## ASSIGNED TASK
After reading the lines below, count those that contain "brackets" and give the count alone.

## DATASET SECTION
• • • •

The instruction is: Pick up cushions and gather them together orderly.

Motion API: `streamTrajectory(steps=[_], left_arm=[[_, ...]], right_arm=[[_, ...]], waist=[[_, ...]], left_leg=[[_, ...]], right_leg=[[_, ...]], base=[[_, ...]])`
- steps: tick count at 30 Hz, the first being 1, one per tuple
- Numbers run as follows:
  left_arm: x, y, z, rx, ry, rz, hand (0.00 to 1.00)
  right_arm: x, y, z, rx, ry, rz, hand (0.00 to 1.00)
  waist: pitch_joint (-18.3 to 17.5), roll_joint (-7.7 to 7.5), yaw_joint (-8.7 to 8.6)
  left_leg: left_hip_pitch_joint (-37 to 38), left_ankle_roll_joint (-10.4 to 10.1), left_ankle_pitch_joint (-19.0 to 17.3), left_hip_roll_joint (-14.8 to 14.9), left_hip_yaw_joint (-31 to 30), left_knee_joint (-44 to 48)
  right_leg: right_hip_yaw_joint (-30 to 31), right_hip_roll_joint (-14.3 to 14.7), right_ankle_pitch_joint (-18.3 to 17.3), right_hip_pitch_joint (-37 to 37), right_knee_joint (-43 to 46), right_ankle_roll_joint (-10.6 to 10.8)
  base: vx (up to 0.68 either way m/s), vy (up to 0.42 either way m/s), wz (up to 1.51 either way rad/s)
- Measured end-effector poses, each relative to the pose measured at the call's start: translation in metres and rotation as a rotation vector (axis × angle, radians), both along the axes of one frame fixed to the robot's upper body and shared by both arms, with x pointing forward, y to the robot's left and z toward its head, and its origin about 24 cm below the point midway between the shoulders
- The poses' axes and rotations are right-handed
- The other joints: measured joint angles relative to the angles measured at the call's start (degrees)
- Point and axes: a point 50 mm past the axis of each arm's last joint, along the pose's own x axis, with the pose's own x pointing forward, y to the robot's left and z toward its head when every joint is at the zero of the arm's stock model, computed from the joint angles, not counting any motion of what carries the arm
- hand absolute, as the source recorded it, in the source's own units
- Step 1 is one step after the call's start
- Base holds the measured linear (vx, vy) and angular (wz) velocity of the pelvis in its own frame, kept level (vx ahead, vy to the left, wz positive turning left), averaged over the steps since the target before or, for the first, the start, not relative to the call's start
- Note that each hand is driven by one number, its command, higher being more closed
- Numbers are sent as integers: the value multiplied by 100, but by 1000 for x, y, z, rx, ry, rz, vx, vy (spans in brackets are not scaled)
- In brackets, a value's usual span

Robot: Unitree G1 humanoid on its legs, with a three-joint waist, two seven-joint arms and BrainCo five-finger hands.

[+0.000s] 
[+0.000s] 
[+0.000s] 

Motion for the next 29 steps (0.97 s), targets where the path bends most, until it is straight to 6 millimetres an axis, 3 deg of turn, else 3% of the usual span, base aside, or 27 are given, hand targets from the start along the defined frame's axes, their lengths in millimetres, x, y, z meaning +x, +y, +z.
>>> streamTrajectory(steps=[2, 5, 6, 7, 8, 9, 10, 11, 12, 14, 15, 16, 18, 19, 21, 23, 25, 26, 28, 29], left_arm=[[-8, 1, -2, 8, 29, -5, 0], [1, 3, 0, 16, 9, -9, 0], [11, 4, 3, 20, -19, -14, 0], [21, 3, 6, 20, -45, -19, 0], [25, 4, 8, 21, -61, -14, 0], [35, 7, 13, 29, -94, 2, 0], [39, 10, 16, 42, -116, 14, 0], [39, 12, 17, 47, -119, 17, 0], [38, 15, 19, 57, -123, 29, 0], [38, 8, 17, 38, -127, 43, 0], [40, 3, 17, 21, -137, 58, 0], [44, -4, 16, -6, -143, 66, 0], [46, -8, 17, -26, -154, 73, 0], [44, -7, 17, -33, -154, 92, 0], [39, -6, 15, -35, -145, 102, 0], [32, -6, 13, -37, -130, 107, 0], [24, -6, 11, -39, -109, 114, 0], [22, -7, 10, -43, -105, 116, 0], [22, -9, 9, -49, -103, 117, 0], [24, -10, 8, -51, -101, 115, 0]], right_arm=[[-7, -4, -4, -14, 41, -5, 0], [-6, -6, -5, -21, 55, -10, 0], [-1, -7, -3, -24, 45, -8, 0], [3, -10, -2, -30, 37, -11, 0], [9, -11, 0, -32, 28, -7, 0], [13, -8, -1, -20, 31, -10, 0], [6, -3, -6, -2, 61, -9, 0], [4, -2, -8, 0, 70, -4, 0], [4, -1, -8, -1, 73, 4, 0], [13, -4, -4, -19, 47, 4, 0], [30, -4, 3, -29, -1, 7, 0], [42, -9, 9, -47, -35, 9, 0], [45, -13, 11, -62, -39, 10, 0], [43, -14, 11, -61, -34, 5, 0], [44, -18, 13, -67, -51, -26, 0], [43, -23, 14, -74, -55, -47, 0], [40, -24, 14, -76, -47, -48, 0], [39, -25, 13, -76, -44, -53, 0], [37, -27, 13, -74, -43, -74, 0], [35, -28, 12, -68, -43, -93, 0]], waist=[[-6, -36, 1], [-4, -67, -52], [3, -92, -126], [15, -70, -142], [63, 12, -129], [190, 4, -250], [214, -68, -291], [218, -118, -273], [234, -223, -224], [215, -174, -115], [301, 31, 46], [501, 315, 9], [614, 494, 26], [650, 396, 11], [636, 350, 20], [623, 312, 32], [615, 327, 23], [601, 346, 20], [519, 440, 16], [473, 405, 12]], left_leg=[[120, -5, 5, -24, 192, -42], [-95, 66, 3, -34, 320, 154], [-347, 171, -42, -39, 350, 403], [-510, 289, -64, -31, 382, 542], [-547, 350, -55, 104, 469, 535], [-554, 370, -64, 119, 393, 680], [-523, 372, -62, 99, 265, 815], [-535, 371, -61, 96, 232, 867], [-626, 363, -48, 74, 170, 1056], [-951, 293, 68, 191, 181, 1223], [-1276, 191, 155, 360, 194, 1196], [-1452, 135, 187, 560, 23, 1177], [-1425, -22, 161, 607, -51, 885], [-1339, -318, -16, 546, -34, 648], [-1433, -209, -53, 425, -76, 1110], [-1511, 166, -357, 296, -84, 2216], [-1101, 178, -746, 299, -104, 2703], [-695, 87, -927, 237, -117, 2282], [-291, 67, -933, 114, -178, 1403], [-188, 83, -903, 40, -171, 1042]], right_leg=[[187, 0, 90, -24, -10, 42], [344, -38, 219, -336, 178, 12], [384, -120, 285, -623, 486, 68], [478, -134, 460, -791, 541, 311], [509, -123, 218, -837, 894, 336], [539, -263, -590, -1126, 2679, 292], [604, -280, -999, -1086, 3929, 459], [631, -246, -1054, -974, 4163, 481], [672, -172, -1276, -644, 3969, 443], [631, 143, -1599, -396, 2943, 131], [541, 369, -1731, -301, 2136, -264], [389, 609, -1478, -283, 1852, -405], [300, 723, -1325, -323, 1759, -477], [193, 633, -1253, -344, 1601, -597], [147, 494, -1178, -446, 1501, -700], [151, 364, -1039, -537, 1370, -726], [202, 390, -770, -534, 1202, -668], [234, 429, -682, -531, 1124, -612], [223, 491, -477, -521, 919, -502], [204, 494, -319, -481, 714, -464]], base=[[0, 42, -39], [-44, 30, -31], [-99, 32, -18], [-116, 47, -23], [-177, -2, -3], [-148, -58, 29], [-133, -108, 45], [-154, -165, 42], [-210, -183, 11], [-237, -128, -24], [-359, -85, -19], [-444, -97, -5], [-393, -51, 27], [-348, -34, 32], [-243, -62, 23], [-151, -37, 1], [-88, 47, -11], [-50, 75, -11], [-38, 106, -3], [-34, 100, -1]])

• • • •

## WRITTEN ANSWER
2